**Goal of the exercise**
State, as a number alone, how many lines of the entries contain the word "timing".

Records drawn from a dataset:

<<<<

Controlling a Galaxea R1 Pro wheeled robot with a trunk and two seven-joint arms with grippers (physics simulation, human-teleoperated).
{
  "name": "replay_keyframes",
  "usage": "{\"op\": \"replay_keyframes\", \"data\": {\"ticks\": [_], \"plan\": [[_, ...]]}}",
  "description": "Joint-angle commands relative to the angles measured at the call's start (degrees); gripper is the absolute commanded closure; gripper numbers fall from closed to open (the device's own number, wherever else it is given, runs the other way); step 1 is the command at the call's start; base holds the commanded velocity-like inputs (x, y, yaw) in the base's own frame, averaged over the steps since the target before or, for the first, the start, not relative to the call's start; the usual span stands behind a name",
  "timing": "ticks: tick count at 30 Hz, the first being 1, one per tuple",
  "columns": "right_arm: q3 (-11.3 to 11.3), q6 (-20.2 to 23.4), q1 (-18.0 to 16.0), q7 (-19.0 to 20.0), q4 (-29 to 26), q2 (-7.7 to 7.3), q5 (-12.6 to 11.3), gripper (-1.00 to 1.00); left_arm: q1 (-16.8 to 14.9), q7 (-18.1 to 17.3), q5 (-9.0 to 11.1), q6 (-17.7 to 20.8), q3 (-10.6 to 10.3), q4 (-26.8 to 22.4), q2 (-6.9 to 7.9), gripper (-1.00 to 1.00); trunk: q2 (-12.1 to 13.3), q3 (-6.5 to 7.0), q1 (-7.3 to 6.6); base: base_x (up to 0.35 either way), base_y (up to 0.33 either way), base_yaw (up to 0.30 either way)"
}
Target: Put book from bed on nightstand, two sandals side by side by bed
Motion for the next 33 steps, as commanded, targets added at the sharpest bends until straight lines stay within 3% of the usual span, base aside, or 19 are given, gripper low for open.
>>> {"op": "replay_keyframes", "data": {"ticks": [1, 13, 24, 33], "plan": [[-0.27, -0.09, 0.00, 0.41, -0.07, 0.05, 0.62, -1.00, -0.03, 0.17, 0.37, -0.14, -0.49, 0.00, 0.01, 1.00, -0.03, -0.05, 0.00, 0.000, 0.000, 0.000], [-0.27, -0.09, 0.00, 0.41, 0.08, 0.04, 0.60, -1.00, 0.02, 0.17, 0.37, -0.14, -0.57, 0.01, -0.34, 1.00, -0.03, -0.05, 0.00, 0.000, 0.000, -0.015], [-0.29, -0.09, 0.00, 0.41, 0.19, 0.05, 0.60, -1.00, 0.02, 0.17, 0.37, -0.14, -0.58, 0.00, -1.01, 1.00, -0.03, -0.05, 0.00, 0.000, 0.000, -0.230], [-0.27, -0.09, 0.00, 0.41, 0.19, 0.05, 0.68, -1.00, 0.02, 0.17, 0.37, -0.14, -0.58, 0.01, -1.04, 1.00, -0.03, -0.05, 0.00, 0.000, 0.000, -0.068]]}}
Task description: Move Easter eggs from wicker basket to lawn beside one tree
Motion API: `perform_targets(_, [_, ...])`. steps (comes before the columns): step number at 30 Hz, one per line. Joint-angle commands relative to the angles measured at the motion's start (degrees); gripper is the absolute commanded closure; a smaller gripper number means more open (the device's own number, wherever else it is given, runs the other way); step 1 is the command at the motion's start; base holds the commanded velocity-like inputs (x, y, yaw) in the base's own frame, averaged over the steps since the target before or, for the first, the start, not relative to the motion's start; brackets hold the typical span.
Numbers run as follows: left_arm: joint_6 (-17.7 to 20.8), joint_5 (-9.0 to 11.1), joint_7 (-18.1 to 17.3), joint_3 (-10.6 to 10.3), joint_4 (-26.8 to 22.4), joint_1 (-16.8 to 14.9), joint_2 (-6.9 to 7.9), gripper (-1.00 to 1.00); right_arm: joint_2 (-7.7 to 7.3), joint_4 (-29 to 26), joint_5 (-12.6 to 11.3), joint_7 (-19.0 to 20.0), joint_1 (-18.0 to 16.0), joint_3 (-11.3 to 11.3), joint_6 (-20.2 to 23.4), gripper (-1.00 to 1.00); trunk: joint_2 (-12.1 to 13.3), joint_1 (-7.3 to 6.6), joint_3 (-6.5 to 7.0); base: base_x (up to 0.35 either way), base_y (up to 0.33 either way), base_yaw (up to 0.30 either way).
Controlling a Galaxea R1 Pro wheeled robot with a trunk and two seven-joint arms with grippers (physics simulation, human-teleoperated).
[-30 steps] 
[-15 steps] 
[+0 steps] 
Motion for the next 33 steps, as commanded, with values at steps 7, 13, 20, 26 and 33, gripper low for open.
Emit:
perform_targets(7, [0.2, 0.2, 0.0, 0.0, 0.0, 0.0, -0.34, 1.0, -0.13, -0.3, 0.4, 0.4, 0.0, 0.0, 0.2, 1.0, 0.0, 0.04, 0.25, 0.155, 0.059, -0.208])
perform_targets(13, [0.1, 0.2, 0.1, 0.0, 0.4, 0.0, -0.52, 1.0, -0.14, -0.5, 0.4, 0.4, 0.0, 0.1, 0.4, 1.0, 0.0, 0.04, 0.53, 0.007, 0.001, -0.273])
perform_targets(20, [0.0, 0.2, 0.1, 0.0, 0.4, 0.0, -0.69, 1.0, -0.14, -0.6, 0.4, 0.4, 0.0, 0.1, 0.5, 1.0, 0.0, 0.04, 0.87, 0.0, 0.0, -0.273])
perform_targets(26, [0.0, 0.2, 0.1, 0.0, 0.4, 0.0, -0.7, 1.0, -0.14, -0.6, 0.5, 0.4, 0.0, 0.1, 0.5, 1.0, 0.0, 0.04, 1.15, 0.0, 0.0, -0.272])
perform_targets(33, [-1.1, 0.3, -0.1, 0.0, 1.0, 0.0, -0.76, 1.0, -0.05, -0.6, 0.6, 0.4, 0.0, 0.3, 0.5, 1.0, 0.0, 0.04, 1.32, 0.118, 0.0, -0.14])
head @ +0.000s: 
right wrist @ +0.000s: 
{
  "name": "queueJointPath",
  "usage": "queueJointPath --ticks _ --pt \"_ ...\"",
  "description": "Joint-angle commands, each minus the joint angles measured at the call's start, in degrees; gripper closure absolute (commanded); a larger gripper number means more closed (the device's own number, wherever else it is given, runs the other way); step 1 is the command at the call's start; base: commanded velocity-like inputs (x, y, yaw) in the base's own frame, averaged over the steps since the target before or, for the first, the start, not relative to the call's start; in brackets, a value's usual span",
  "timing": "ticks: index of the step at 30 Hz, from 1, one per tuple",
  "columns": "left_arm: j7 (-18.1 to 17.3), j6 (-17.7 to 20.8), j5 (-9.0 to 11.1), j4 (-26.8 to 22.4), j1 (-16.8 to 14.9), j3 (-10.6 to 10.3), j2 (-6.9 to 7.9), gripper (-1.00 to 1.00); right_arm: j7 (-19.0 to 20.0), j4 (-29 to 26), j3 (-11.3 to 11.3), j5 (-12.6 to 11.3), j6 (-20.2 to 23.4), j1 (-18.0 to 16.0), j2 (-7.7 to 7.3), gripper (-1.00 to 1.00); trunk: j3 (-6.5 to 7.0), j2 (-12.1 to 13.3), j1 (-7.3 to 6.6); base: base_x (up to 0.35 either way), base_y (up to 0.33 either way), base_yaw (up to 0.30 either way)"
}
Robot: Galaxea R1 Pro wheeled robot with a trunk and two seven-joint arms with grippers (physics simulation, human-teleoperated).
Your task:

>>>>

**Output below**
2